The head is transported in two opposing directions in front of a printing
medium, on which the ink drops are deposited in successive passes.
During a first pass a strip of a first colour is deposited, Cyan, for
example, on which is deposited a second strip of a second colour, Yellow
for example, in a second pass, but staggered in defect i.e. with a width
less than that of the previous strip, while a next strip of the first
colour is deposited alongside the first, with equal width.
In successive passes, strips of the first and the second colour are
alternately deposited, of which the strip of the second colour is always
staggered in defect of the same quantity with respect to that of the first
colour.
If printing is done in this way, making use of two successive back and
forth runs of the head, the ink of the first pass is not yet sufficiently
dry when the ink of the second colour is superimposed on it, so that the
latter mixes with the underlying ink in an irregular fashion, creating
perceptible spots of colour, to the detriment of the print quality.
SUMMARY OF THE INVENTION
Preferred embodiments of the present invention seek to print, with colour
inks, images of high quality, having none of the inconveniences mentioned
above.
One embodiment of the present invention prints graphic images and
alphanumeric texts by depositing an ink of a second colour on top of an
ink of a first colour after a sufficient time to allow the first-deposited
ink to dry and not mix with the ink deposited afterwards.

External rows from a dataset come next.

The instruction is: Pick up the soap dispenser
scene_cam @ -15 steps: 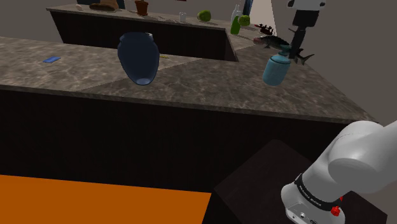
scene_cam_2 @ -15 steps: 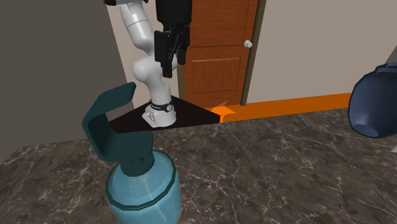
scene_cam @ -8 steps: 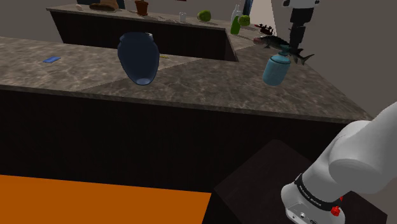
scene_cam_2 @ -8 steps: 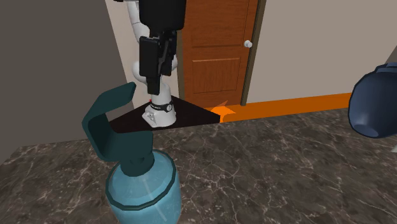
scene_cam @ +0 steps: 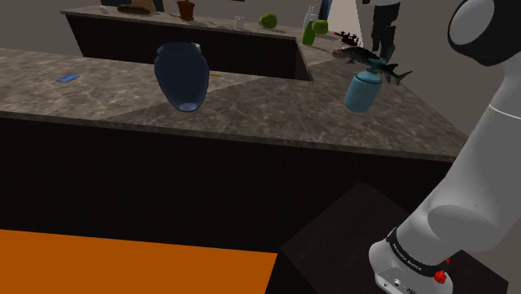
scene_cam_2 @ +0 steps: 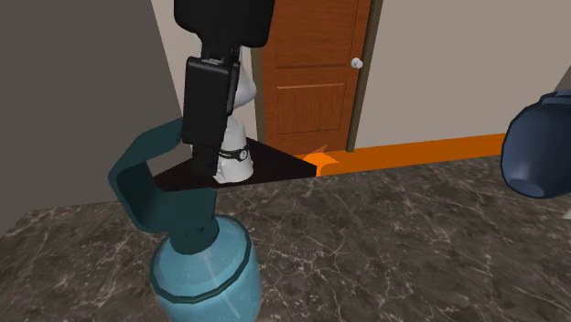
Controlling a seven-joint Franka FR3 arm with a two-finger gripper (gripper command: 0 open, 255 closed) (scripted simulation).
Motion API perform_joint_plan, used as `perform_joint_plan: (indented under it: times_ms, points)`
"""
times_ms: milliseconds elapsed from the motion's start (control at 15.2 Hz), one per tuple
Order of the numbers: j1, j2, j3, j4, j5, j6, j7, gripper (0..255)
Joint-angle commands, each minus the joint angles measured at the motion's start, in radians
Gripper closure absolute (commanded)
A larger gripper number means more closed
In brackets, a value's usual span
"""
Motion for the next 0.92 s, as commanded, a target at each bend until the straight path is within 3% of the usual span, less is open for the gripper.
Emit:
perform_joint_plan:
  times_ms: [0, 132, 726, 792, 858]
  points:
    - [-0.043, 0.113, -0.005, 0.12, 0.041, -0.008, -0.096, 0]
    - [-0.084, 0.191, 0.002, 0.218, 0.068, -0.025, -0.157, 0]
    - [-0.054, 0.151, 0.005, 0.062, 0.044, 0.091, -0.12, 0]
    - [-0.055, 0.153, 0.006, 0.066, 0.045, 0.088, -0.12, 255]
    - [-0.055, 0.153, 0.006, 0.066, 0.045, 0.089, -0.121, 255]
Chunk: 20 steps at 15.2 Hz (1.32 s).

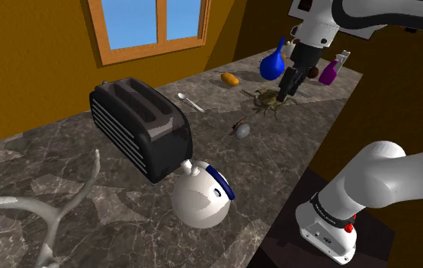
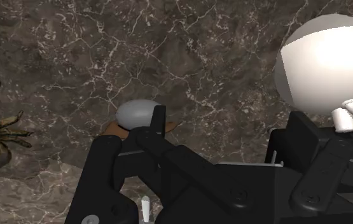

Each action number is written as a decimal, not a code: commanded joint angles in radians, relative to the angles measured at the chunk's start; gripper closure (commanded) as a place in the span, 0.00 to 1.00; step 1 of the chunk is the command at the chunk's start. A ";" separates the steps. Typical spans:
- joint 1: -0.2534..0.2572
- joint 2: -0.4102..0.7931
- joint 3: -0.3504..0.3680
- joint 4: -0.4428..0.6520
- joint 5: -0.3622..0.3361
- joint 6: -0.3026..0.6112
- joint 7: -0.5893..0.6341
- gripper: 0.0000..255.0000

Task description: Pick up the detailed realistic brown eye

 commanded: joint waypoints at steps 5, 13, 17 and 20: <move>0.037 0.074 -0.040 -0.066 -0.043 0.146 -0.183 0.00; 0.112 0.303 -0.110 -0.122 -0.103 0.452 -0.533 0.00; 0.150 0.446 -0.135 -0.113 -0.113 0.600 -0.703 0.00; 0.176 0.561 -0.147 -0.091 -0.110 0.705 -0.831 0.00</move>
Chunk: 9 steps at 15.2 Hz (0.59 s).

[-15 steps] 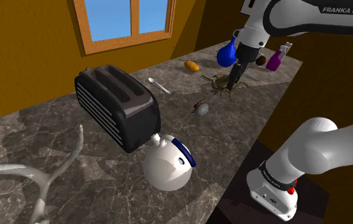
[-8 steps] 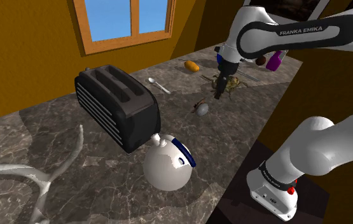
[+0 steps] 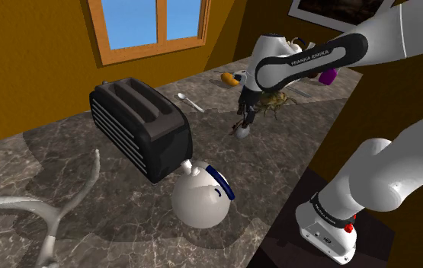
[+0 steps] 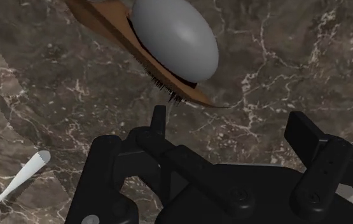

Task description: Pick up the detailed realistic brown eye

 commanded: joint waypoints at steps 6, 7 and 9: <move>0.020 0.136 -0.008 -0.001 0.014 0.149 -0.120 0.00; 0.021 0.147 -0.008 -0.005 0.016 0.164 -0.122 0.00; 0.021 0.170 -0.008 -0.012 0.022 0.193 -0.126 0.00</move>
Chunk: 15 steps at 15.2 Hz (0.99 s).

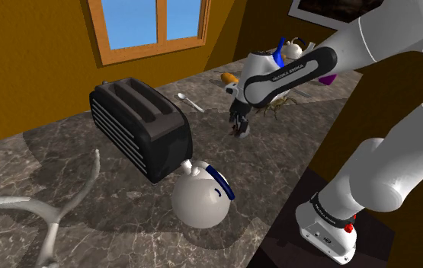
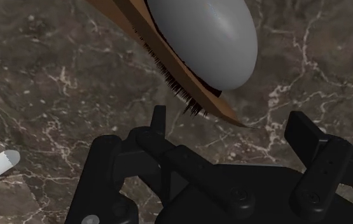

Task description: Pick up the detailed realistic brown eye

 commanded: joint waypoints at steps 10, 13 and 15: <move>0.001 0.017 0.001 -0.010 0.004 0.027 -0.002 1.00; -0.001 0.005 -0.001 -0.005 0.001 0.010 -0.003 1.00; -0.001 -0.017 -0.001 0.003 -0.004 -0.019 0.001 1.00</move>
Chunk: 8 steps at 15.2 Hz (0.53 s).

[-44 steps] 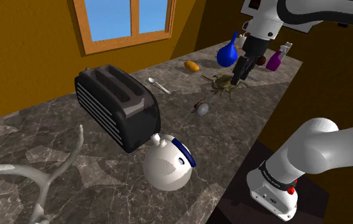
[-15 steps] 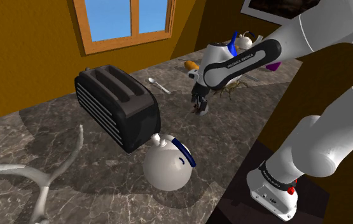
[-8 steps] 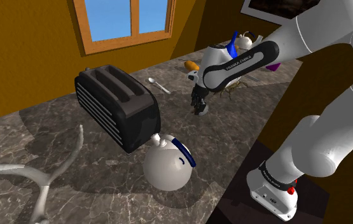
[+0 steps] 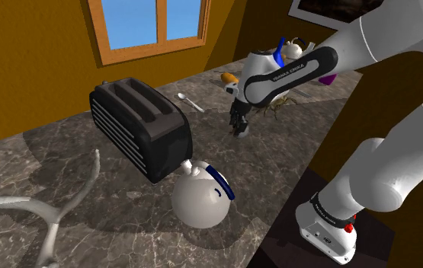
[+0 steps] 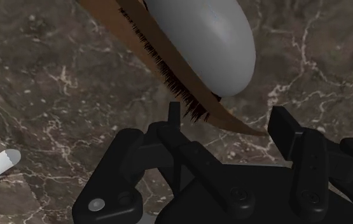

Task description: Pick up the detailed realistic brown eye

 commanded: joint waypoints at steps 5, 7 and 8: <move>-0.003 -0.064 0.001 0.026 -0.014 -0.090 0.010 1.00; -0.003 -0.083 0.002 0.037 -0.017 -0.119 0.013 1.00; -0.004 -0.092 0.002 0.042 -0.019 -0.134 0.014 1.00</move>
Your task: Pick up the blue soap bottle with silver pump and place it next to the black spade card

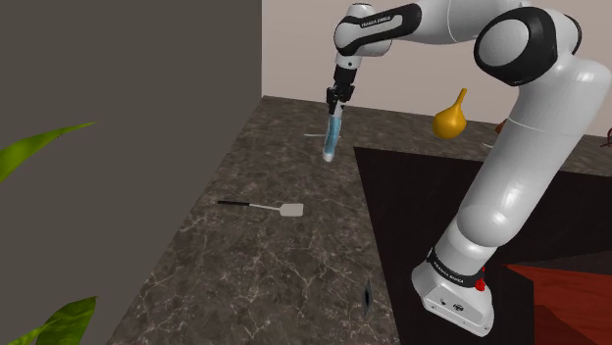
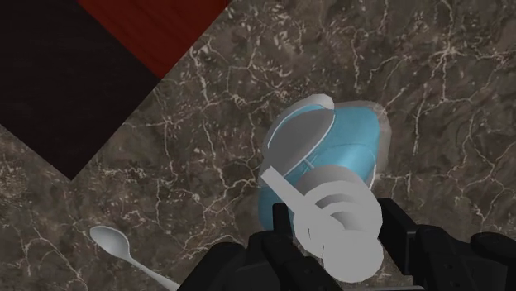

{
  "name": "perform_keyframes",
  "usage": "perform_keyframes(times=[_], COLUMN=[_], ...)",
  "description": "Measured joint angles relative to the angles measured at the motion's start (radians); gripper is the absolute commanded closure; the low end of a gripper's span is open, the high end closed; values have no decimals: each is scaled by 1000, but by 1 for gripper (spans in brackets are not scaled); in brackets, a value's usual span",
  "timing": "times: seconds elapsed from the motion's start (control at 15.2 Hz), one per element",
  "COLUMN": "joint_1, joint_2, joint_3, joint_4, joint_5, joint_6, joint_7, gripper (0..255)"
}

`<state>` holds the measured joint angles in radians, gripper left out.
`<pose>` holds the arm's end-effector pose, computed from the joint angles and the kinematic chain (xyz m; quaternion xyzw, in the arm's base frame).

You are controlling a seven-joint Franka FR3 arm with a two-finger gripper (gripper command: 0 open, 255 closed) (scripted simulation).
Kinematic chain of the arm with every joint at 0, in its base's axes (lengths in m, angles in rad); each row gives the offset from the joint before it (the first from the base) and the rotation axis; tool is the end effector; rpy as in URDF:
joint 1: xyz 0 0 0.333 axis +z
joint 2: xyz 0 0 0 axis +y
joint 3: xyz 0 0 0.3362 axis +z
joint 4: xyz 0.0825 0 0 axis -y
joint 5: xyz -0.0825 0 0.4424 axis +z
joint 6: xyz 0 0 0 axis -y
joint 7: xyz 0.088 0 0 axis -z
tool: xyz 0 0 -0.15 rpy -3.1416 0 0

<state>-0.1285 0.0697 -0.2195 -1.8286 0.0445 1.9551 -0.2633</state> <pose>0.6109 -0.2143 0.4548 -0.9983 0.0496 -0.0319 0.0039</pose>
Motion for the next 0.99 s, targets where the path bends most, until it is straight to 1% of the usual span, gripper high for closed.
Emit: perform_keyframes(times=[0.53,0.99], joint_1=[1,0], joint_2=[-12,-4], joint_3=[1,-1], joint_4=[91,196], joint_5=[-4,-3], joint_6=[-103,-200], joint_7=[7,8], gripper=[255,255])
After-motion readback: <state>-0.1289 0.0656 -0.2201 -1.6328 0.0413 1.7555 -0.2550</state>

Another embodiment of the present invention covers with a successive pass a
white zone that may be situated between two adjacent strips, having been
left untouched by ink due to possible errors in the feed of the printing
medium, for example, a sheet of paper.
The invention is defined in the appended claims to which reference should
now be made.
This and other characteristics of the invention will appear more clearly
from the following description of a new printing method and a preferred
embodiment of the new printing head, making reference to the attached
drawings and diagrams.
BRIEF DESCRIPTION OF THE DRAWINGS
FIGS. 1a-e show the successive phases of a printing method embodying the
invention, for printing with two and/or three different colours;
FIG. 1f shows an intermediate phase in the printing with three colours;
FIG. 1g shows a final phase of the printing with three colours;
FIG. 2 shows an ink jet printing head suitable for printing according to
the method of FIG. 1;
FIG. 3 shows a table indicating the number of nozzles for each colour of
the printing head of FIG. 2, as used in the successive passes.
DETAILED DESCRIPTION OF PREFERRED EMBODIMENTS
With respect to FIGS. 1a-e, on the lefthand side, there is a diagram of the
arrangement of the nozzles of the head 20 used in the present invention
and described more closely hereafter with respect to FIG. 2.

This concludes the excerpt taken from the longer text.